Pero las otras noches, en medio de una de mis caminatas, sentí que alguien me acechaba; fue como si un duende sin rumbo siguiese mis pasos, raras sensaciones invadieron mi cuerpo. Me detuve un instante y divisé una lechuza. Creí en una señal… Pensé en regresar a la casa por el camino corto y así lo hice. Fue ahí que los descubrí, volvieron, no sé cómo pero volvieron. No pude creer que fuese cierto, imaginé que otra vez estaba soñando o que había heredado la esquizofrenia de mi madre. Angustiada me pregunté: “¿Qué me está pasando? ¿Lo que me ocurre será congénito o es consecuencia de antiguos sufrimientos?” Pero el remolino de acontecimientos que estalló interrumpió mis reflexiones. Las plantas de repente empezaron a perder sus hojas, caía una, caía otra… Como dije antes, ellos son lentos pero no se quedan quietos. Eso sí, esta vez apareció él para cazarlos y saborearlos. ¿Recuerdan? También les anticipé que a mi parecer vino de lejos. No sé a ciencia cierta quién es. Después de examinarlo mucho, me permito juzgar que se trata de un híbrido. ¿Qué quiero decir? Que según opino el armadillo y la chancha salvaje se aparearon aunque más no sea ocasionalmente y lo engendraron a él. Qué sucedió con la serpiente no lo sé, tal vez al comprender que su amor por el armadillo no era correspondido, el orgullo y la vanidad hicieron que se fuera.

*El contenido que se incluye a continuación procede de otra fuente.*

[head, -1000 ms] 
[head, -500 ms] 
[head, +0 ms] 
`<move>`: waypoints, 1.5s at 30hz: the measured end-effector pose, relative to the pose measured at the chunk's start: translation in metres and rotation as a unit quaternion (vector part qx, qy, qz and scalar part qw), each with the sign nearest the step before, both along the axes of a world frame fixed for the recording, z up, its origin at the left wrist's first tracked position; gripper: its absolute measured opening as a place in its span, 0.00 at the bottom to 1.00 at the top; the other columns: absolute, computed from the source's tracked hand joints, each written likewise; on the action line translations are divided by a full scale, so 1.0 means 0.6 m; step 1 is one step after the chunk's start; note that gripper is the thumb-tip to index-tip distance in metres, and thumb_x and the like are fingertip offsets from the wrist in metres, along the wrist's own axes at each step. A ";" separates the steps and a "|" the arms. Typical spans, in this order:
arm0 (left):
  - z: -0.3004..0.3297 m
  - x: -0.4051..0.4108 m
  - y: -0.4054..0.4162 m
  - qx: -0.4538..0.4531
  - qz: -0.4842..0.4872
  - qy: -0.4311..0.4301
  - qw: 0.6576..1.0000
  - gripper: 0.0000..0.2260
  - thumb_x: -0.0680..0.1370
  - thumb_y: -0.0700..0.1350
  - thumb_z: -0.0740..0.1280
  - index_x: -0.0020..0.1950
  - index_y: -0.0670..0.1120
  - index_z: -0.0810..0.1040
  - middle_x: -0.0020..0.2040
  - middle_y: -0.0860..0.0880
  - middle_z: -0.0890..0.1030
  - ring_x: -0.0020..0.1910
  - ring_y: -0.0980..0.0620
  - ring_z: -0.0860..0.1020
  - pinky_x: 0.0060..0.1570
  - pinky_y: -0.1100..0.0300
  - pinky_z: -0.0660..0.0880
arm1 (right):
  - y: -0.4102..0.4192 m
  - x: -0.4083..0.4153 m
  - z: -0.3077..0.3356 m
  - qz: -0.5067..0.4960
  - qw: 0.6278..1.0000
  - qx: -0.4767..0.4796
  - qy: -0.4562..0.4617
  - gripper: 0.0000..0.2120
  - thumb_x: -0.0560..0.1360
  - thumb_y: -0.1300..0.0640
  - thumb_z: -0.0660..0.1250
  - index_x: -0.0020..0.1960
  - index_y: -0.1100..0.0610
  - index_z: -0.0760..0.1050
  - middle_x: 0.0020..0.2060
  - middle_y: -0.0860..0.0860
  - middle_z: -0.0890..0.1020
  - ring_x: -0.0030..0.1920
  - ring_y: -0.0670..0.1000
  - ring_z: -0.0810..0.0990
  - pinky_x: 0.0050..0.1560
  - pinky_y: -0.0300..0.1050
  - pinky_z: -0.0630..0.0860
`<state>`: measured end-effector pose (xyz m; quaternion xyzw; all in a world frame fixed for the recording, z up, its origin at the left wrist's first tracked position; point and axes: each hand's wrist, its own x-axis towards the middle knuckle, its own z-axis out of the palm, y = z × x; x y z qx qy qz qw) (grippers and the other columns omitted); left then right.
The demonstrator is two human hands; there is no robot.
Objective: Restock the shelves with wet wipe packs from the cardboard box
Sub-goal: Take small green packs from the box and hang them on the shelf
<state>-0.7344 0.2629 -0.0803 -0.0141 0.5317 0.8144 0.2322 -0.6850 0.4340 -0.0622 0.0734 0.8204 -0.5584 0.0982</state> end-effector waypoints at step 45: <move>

Qué hizo que la chancha y el armadillo partieran lo desconozco. Quizás si me atreviese a atravesar el bosque vecino los encontraría; vaya uno a saber.

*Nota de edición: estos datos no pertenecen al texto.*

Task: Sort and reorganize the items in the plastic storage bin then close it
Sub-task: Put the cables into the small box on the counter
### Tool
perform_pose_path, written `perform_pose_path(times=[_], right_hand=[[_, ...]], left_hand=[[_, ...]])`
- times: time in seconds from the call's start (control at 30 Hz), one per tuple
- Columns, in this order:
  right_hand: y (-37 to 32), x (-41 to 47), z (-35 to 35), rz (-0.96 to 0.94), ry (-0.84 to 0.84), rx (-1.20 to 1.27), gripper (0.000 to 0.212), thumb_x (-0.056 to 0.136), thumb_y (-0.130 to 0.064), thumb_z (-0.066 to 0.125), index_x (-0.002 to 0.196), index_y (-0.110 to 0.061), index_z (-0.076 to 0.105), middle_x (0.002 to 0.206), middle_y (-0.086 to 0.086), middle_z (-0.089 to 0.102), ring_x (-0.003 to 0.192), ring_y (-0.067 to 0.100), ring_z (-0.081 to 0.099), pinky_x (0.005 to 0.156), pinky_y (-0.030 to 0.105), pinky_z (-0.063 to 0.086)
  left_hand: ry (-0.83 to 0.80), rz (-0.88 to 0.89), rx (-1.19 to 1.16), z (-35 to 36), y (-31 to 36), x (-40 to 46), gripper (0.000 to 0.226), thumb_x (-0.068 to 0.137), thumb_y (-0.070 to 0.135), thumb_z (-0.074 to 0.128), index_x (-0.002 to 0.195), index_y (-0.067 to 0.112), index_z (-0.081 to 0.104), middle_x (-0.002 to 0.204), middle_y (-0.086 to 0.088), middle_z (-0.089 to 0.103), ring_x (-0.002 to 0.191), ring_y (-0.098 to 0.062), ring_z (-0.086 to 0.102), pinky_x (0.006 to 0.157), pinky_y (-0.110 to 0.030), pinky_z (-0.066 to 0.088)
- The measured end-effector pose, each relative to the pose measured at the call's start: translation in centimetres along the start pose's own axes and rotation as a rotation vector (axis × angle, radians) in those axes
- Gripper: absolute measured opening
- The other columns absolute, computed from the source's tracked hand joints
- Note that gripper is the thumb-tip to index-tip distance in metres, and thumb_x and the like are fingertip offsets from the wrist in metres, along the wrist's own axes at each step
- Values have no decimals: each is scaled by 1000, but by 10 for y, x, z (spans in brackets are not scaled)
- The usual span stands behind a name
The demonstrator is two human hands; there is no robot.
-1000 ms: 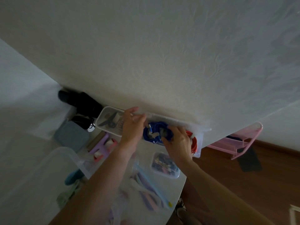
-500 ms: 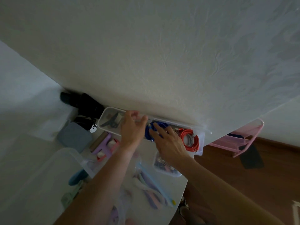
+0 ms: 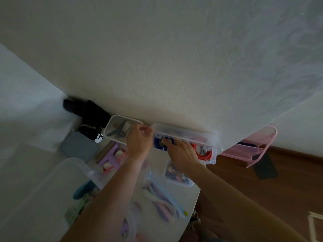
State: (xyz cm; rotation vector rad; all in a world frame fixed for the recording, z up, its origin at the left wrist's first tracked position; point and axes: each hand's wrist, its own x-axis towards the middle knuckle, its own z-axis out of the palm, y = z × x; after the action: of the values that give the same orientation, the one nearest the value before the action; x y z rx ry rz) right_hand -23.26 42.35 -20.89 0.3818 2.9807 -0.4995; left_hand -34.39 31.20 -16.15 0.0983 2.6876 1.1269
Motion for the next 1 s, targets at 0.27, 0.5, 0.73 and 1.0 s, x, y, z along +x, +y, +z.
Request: perform_pose_path(times=[0.27,0.5,0.73,1.0], right_hand=[[35,-118,-28,690,356,787,11,84,-36,73,79,-26,71,77,-12,71,70,1,64,67,28,56],[46,-96,-14,1310,302,1949,38,74,-14,84,103,5,68,97,21,74,91,29,73,85,38,59],[42,-81,2,1293,434,2027,59,73,-7,84,123,10,56,101,24,72,77,22,75,63,26,60],[50,-79,8,1241,332,1843,44,82,-12,78,115,8,57,98,20,72,82,25,72,69,29,60]], left_hand=[[-120,-386,-56,23,-31,3,26,78,21,71,98,5,70,97,-14,74,92,-30,71,79,-37,56],[-215,-791,-681,45,-40,-10,26,89,-1,67,115,-1,62,80,-12,65,67,-16,63,41,-18,52],[-181,-816,-728,52,-37,-8,19,90,-6,60,107,1,55,75,-13,57,64,-20,59,39,-23,53],[-173,-808,-782,49,-45,-17,8,91,1,68,85,-1,63,80,-15,67,63,-17,66,47,-21,56]])
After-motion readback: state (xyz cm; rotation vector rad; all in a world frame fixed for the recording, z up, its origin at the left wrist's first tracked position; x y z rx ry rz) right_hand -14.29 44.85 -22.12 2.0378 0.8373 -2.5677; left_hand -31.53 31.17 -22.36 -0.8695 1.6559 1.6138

Lo cierto es que pasado el susto, hoy volví al lugar y ahora, una vez más, estoy frente a este ser desconocido —que para mí decidió retornar a su comarca de origen— y a ellos, los gasterópodos, que me miran suplicantes. Oigo que me dicen:”Somos instrumentos sagrados de los dioses, de la Luna… No nos alimentamos de los sembrados ni de tus plantas, las depredadoras son las hormigas…” Es evidente que no quieren morir, y sin entender por qué me compadezco. Por primera vez siento remordimiento, observo sus cuerpitos de un hermoso color azul, igual al de los pensamientos, y me enternezco. De pronto me confiesan que se devoran las arvejas y la lechuga, sólo eso, y los entiendo, tienen que subsistir. Es como si algo nos conectase, nos hermanara, el híbrido parece darse cuenta de lo que sucede. Recién ahora observo que él también es de color azul y me pregunto si será de tanto comérselos. Boquiabierta comprendo qué está pasando, lento, muy lento me estoy transformando en un gasterópodo y el híbrido espera devorarme. Estoy sola, me invade el pánico, grito, voy a llorar, empiezo a correr… Mi abuela abre la puerta, entro corriendo a la casa y entonces viene gente a mirarme asombrada. De lejos oigo un llamado, cuelgan gasterópodos de cada hoja, de cada rama. Por algún tiempo estoy esperando que acontezca algo fantástico. A mi alrededor todo da vueltas, acto seguido la oscuridad. Pasan segundos, horas, no sé cuánto… En algún momento, aturdida, veo un rayo de luz y escucho que un hombre vestido de blanco dice:

—Atala a la cama.

Una aguja se mete a través de la piel en mi vena, y algo líquido se introduce en mi cuerpo. La última imagen que tengo antes de ahora es la de mi madre volviendo por el sendero, me veo como la niña que fui queriendo huir, sintiendo miedo al ver sus ojos. Todo queda en mi mente fijo como una estampa. La etapa siguiente no la recuerdo. Intuyo que me recibió el silencio. En este momento me siento desorientada, es como si estuviese caminando entre dos mundos ¿Acaso me estaré despertando?